Взаимодействие малых ядерных РНК с пре-иРНК обеспечивает согласованное протекание сплайсинга. Как только завершается синтез пре-иРНК с ее 5/-сайтом сплайсинга и точкой ветвления путем комплементарного взаимодействия связываются мяРНП-частицы включающие мяРНК U1 и U2, соответственно. У млекопитающих связыванию U2 способствует белок U2AF, который взаимодействует с полипиримидиновым участком и 3/-сайтом сплайсинга. U5 мяРНК участвует в сплайсинге в качестве компонента тройного комплекса с молекулами U4 и U6 мяРНК. В этом случае выступающая на двухспиральном стебле петля U5 мяРНК спаривается с двумя нуклеотидами экзона 1 и первыми двумя нуклеотидами экзона 2. Это приводит к сближению двух фосфодиэфирных связей, которые должны быть расщеплены и реорганизованы в ходе сплайсинга. В составе тройного комплекса U5·U4·U6 U4-мяРНК действует в качестве шаперона, спариваясь на большой протяженности с молекулой U6-мяРНК. Это спаривание впоследствии разрушается с тем, чтобы U6-мяРНК получила возможность спариться с U2-мяРНК вблизи активированной точки ветвления А. Поскольку U5-мяРНК и U6-мяРНК формируют описанные выше взаимодействия с пре-иРНК, молекула U1-мяРНК покидает комплекс, обеспечивая доступ U6-мяРНК к 5/-сайту сплайсинга (не показано). В ходе реакции трансэтерификации в 5/-сайте сплайсинга расщепляется фосфодиэфирная связь и в конечном итоге происходит соединение экзона 1 и экзона 2.

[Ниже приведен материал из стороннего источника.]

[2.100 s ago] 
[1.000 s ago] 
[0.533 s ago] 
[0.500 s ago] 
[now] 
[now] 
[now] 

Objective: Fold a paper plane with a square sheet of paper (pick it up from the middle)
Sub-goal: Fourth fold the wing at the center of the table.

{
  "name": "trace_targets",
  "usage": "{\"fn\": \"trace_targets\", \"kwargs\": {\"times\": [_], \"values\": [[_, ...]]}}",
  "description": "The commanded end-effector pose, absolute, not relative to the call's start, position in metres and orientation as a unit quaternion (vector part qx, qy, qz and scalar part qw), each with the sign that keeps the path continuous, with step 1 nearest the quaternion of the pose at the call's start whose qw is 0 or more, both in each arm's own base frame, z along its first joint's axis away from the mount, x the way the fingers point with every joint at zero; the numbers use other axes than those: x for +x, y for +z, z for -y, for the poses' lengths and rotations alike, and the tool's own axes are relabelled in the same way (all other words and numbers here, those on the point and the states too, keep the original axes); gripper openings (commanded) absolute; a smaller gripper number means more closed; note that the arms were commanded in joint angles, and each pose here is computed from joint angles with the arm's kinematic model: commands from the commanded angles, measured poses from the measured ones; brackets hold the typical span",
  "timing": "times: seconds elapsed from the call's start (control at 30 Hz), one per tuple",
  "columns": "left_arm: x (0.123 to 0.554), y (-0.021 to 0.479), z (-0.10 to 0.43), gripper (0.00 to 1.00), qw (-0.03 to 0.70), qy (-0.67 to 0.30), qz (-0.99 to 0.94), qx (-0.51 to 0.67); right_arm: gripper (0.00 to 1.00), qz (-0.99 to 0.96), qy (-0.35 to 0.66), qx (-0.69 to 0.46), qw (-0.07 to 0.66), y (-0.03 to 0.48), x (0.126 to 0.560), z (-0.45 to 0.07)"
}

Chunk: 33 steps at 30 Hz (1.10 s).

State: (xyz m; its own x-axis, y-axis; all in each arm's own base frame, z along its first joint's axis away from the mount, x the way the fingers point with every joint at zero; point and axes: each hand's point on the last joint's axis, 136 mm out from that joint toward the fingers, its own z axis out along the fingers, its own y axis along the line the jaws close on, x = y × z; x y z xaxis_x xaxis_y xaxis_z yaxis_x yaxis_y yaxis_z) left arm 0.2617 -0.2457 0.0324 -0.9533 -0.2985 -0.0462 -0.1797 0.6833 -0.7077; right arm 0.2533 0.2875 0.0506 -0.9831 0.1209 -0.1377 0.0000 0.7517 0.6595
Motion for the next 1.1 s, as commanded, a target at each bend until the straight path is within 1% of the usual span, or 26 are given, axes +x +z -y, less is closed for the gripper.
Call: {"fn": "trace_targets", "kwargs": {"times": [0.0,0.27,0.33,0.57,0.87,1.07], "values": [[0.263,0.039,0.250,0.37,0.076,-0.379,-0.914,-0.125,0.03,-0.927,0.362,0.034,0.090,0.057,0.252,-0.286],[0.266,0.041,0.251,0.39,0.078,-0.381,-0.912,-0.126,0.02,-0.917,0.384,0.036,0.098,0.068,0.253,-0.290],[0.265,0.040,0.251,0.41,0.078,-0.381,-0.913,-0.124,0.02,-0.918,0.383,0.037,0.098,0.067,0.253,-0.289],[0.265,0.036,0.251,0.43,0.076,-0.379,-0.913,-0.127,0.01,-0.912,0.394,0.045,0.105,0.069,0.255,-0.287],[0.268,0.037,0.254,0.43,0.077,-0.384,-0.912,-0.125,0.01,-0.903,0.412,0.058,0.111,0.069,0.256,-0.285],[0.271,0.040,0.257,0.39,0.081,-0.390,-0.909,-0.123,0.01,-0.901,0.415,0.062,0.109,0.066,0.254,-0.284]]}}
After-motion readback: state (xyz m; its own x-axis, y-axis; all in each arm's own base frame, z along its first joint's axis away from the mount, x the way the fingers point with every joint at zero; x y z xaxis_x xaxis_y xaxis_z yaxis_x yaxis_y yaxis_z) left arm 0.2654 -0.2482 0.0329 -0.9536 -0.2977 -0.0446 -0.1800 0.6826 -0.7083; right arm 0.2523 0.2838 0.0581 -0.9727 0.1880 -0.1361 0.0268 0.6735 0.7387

Недавно был выявлен похожий на описанный выше набор минорных мя-РНП-частиц. Они участвуют в катализе сплайсинга необычного класса интронов, которые не подчиняются «правилу GU/AG». Эти интроны включают последовательности AU и AC в 5^/- и 3^/-сайтах сплайсинга, соответственно. В таких случаях вместо U1- и U2-мяРНК используются U11- и U12-мяРНК, а вместо малых ядерных РНК U4 и U6 используются специфические мяРНК U4_atac и U6_atac. Что касается U5 мяРНП-частиц, то они входят в состав обоих видов сплайсисом. Во всех остальных отношениях, механизм сплайсинга интронов, подчиняющихся «правилу AU/AC», по-видимому, аналогичен обычному механизму сплайсинга.